DIRECTIONS: The expected output is every line of the data exactly as shown, minus the images.

DATA EXCERPT:
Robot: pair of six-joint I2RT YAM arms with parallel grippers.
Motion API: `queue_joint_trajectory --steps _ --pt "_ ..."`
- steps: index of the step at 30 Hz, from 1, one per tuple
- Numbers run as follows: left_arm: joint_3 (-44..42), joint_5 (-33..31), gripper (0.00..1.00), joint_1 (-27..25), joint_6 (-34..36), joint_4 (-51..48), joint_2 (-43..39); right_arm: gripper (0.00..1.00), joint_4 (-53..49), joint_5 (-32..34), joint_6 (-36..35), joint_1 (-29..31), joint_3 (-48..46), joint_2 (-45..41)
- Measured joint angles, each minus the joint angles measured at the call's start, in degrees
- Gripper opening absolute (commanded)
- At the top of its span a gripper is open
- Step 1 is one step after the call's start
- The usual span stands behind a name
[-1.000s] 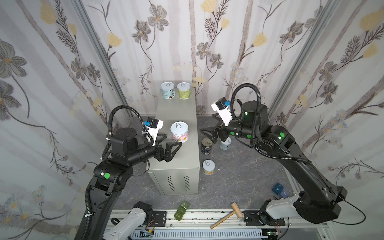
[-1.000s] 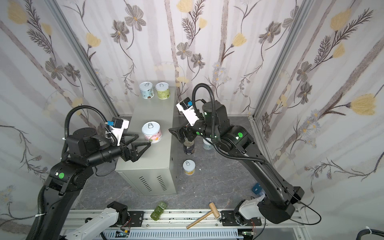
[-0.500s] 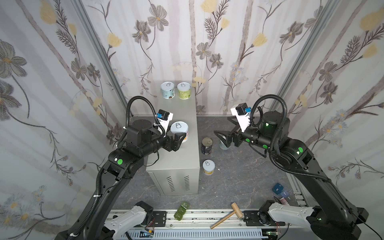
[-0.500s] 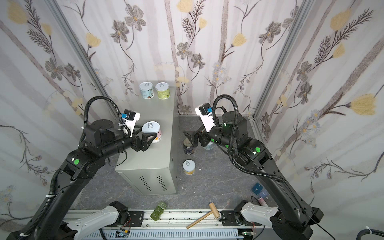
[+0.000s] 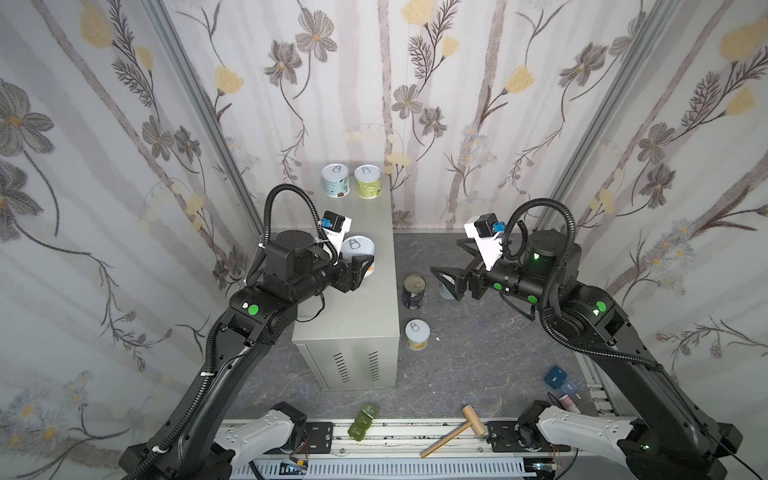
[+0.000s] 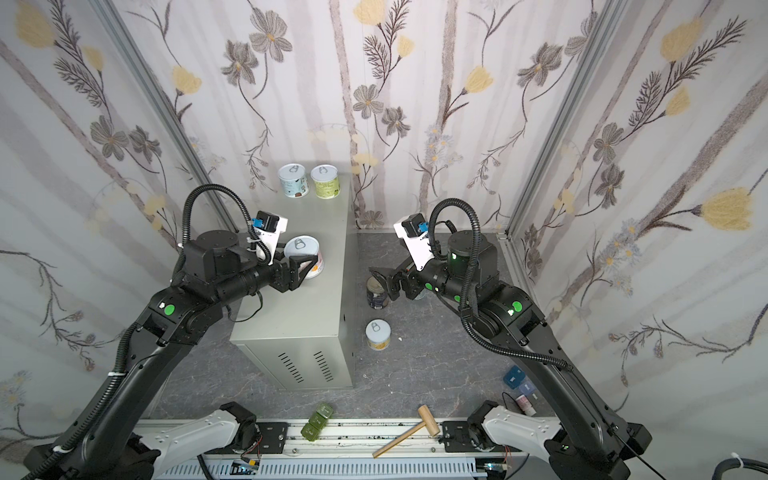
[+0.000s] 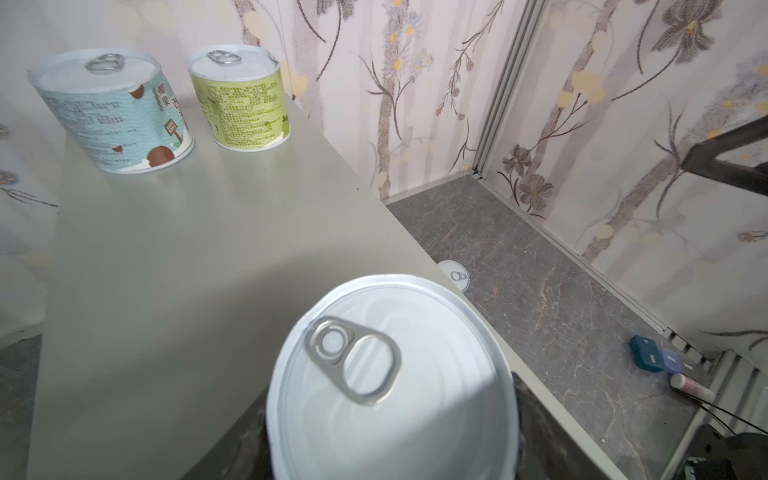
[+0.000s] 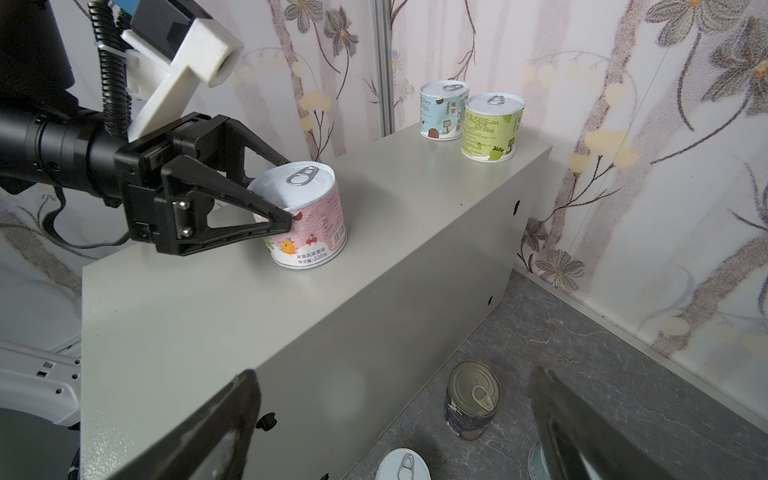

TASK SOLUTION:
Robot: pair of six-joint I2RT YAM arms with parallel grippers.
Motion API: `queue_joint_trajectory --steps _ --pt "_ ..."`
- steps: index of the step at 30 Hz, from 1, one per tuple
- Numbers run as follows: left_arm: joint_3 (-44..42), joint_5 (-33..31), gripper (0.00..1.00), joint_1 (-27..25), joint_6 (-34..36), joint_4 (-51..48), joint_2 (-43..39); right_arm: gripper (0.00..1.00), joint_4 (-53..49), joint_5 (-32..34), joint_6 (-36..35), joint_1 (-29..31), joint_3 (-48..46), joint_2 (-45..41)
- Measured joint angles, each minus the joint angles measured at the call's start, in degrees
- Gripper opening absolute (commanded)
- At the top of its span a gripper is open
- Step 1 is one step after the call's start
- The usual span stands behind a name
[-1.000s] 
[-1.000s] 
[-0.500s] 
[-0.500s] 
[+0.000s] 
[+0.000s] 
[+0.000s] 
[+0.000s] 

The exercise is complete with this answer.